TASK ITEM
Starting at the line containing "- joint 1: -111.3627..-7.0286" and ending at the line containing "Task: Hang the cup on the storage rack", print every line of the material below exactly, both ends included, and stop there.

AVAILABLE DATA
===

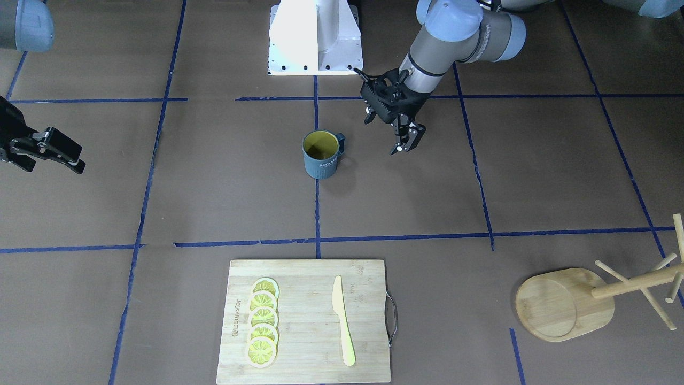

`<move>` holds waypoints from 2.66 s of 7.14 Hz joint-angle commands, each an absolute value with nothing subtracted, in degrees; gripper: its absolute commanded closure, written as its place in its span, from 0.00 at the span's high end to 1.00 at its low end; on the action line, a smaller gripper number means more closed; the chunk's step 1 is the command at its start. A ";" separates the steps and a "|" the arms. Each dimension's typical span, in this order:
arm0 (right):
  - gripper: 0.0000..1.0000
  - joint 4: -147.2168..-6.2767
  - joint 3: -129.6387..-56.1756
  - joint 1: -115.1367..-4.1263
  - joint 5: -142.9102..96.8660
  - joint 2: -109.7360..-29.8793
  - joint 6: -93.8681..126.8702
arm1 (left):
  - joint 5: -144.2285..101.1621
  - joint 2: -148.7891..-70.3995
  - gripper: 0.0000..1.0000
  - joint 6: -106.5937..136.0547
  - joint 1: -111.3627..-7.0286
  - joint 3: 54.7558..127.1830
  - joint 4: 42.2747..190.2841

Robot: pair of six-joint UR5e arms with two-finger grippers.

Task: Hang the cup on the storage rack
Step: 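Lower the left gripper over the blue mug rim and close on it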

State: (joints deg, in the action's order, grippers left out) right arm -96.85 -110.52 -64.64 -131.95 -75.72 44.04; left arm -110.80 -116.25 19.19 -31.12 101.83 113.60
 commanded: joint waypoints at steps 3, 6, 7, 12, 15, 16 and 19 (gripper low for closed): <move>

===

WORKED SOLUTION
  - joint 1: -111.3627..-7.0286
  - joint 3: 54.7558..127.1830
  - joint 4: 42.2747..190.2841

Robot: pair of six-joint UR5e arms with two-finger grippers.

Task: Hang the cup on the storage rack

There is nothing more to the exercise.